Setting up replication on Windows, v9.4

From
Brad White
Date:
I'm setting up a backup for our primary postgres server using the archived WAL files.
Then I'll try to upgrade it to Streaming Replication.
Then I'll upgrade the system to v.latest.
For now, we are on v.9.4.

I do a base backup from the primary to a directory on the NAS.

      "C:\Program Files\PostgreSQL\9.4\bin\pg_basebackup.exe" -D \\diskstation\AccessData\Dev\Backup -P -X s -v -h 192.168.1.118 -p 5432 -U postgres

That appears to go fine.
Then I delete data\*.* and copy everything except the config files from the backup into data.

Copy in recovery.conf
------
    standby_mode          = 'on'
    primary_conninfo      = 'host=192.168.1.118 port=5432 user=replication password=**********'
    restore_command = 'copy "\\\\DISKSTATION\\AccessData\\WALfiles\\%f" "%p"'
------
Copy in postgresql.conf, with settings
------
listen_addresses = '127.0.0.1,192.168.1.118'
wal_level = archive
hot_standby = on
------
Interestingly, the recovery file says 
# Note that recovery.conf must be in $PGDATA directory.
# It should NOT be located in the same directory as postgresql.conf
Those seem contradictory.
And if I remove the postgresql, it just refuses to start.

With all this in place, I start the service, it runs for a bit, then shuts down.
No errors in the event log.
5 postgres processes are left running along with a pid file.

The log file says
------
LOG:  database system was interrupted while in recovery at log time 2022-11-04 13:17:28 PDT
HINT:  If this has occurred more than once some data might be corrupted and you might need to choose an earlier recovery target.
FATAL:  the database system is starting up
FATAL:  the database system is starting up
FATAL:  the database system is starting up
LOG:  entering standby mode
LOG:  consistent recovery state reached at 6A/35000090
LOG:  record with zero length at 6A/35000090
LOG:  started streaming WAL from primary at 6A/35000000 on timeline 1
LOG:  redo starts at 6A/35000090
FATAL:  the database system is starting up
FATAL:  the database system is starting up
FATAL:  the database system is starting up
....
FATAL:  the database system is starting up
FATAL:  the database system is starting up

So it seems that the backup didn't work as well as first appeared.

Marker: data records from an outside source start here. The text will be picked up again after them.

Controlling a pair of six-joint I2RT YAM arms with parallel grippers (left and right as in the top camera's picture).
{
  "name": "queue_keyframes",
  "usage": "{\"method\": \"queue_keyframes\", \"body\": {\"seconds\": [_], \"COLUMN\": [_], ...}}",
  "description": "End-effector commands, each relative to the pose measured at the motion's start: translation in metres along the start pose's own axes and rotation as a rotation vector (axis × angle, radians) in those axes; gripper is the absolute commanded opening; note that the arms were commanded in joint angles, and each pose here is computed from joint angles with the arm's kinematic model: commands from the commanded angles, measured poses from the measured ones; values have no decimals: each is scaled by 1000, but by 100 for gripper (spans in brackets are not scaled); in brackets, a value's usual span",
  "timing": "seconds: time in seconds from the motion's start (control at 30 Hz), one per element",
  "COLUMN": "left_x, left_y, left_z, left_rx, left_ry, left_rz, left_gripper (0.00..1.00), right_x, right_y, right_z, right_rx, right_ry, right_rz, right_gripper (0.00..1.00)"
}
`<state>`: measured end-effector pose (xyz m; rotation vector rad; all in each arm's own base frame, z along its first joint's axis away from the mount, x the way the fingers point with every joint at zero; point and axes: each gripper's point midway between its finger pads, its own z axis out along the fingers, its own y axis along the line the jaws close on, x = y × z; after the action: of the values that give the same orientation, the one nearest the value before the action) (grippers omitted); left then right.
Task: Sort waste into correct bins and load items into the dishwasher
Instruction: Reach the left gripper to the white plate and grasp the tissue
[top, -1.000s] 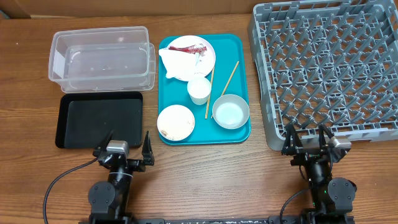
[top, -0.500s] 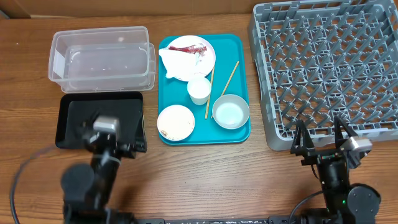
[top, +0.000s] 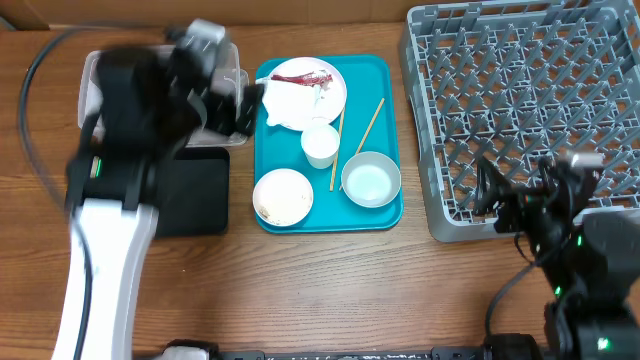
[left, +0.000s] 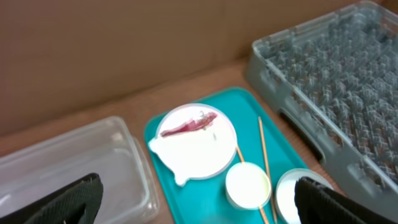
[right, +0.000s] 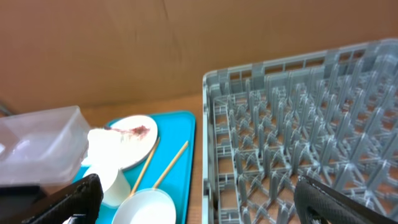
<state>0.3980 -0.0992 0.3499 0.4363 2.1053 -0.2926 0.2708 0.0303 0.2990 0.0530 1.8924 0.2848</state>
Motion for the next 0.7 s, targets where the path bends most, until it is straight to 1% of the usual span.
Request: {"method": "queue_keyframes", "body": {"seconds": [0.0,0.07,0.17,0.23,0.3,0.53,0.67], "left_x": [-27,-28,-21,-13,-5,55,92], "left_y": [-3,-2,-10,-18,-20,-9,-2], "left_z": [36,63,103,131,159,244,275], "left_rx": [-2,-16,24,69,78,82,65], "left_ry": [60,129,210,238,247,356,432], "left_rz": [76,81,138,156,171,149,142], "left_gripper": [100,99,100,100,100,100,100], "right_x": [-11,-7,4,12,18,38,42], "right_y": [12,13,17,18,17,13,12], "right_z": [8,17,28,33,37,40,40], "right_rx": [-53,-67,-101,-114,-113,-100,-97], "right_ry": [44,87,142,180,210,296,312], "right_rz": [-5,4,17,26,33,54,58], "right_gripper": [100,100,100,100,100,100,100]}}
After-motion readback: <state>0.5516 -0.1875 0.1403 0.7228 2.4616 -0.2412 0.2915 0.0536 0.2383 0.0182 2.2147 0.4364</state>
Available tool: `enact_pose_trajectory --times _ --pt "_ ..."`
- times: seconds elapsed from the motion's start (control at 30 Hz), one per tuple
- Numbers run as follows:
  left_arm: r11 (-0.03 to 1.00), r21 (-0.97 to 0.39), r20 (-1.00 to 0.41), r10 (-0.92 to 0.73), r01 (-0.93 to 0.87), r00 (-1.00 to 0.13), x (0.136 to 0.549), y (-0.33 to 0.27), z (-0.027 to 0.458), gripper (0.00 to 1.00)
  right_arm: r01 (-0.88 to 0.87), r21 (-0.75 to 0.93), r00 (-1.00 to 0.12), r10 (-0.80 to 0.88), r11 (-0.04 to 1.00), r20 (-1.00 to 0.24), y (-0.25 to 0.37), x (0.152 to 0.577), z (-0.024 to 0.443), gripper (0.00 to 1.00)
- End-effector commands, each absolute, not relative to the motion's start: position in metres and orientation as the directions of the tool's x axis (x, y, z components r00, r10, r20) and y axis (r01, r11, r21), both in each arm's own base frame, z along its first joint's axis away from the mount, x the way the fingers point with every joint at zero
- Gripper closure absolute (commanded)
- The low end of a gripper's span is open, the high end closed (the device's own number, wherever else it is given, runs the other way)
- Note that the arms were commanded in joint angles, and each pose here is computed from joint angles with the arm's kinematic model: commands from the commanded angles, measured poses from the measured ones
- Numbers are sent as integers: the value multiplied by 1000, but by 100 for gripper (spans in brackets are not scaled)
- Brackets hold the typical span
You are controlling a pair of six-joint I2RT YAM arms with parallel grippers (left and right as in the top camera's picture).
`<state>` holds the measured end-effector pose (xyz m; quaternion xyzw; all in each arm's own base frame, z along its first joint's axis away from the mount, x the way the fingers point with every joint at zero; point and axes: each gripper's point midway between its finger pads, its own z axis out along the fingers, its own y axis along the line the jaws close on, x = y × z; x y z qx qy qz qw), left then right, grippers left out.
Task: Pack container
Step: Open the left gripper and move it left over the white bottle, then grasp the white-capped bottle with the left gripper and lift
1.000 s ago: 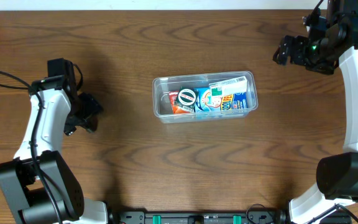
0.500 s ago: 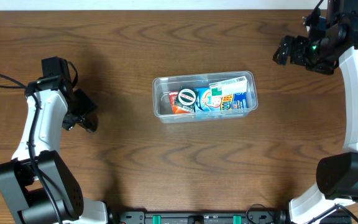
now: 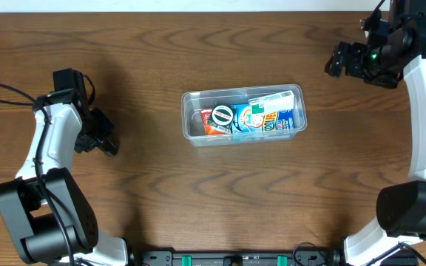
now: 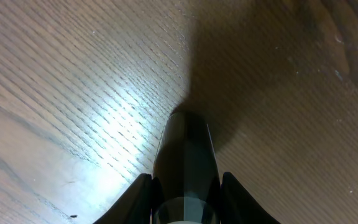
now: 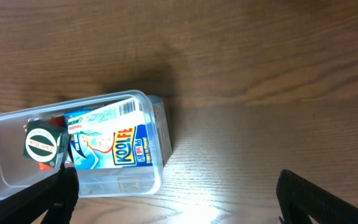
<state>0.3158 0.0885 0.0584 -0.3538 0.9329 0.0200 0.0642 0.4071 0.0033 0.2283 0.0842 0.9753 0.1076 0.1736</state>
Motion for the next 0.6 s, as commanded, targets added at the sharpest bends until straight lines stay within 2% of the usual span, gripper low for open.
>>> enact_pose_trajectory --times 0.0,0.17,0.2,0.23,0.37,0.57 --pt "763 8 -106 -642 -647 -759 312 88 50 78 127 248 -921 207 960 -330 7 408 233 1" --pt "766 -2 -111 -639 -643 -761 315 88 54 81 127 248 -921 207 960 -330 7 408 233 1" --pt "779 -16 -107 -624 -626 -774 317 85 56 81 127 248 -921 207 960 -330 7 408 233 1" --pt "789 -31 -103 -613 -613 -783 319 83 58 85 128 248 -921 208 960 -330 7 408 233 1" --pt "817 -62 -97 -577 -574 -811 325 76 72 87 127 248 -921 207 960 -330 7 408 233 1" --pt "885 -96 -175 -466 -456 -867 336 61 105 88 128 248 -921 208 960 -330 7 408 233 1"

Re: Setting up replication on Windows, v9.4

From
Ian Lawrence Barwick
Date:
2022年11月5日(土) 7:59 Brad White <b55white@gmail.com>:
>
> I'm setting up a backup for our primary postgres server using the archived WAL files.
> Then I'll try to upgrade it to Streaming Replication.
> Then I'll upgrade the system to v.latest.
> For now, we are on v.9.4.
>
> I do a base backup from the primary to a directory on the NAS.
>
>       "C:\Program Files\PostgreSQL\9.4\bin\pg_basebackup.exe" -D \\diskstation\AccessData\Dev\Backup -P -X s -v -h
192.168.1.118-p 5432 -U postgres 
>
> That appears to go fine.
> Then I delete data\*.* and copy everything except the config files from the backup into data.
>
> Copy in recovery.conf
> ------
>     standby_mode          = 'on'
>     primary_conninfo      = 'host=192.168.1.118 port=5432 user=replication password=**********'
>     restore_command = 'copy "\\\\DISKSTATION\\AccessData\\WALfiles\\%f" "%p"'
> ------
> Copy in postgresql.conf, with settings
> ------
> listen_addresses = '127.0.0.1,192.168.1.118'
> wal_level = archive
> hot_standby = on
> ------

Is this the postgresql.conf applied to the standby? Just wondering
as one of the listen_addresses is the same as the host in primary_conninfo.

> Interestingly, the recovery file says
> # Note that recovery.conf must be in $PGDATA directory.
> # It should NOT be located in the same directory as postgresql.conf
> Those seem contradictory.

I don't know where those lines come from, they're not generated by PostgreSQL.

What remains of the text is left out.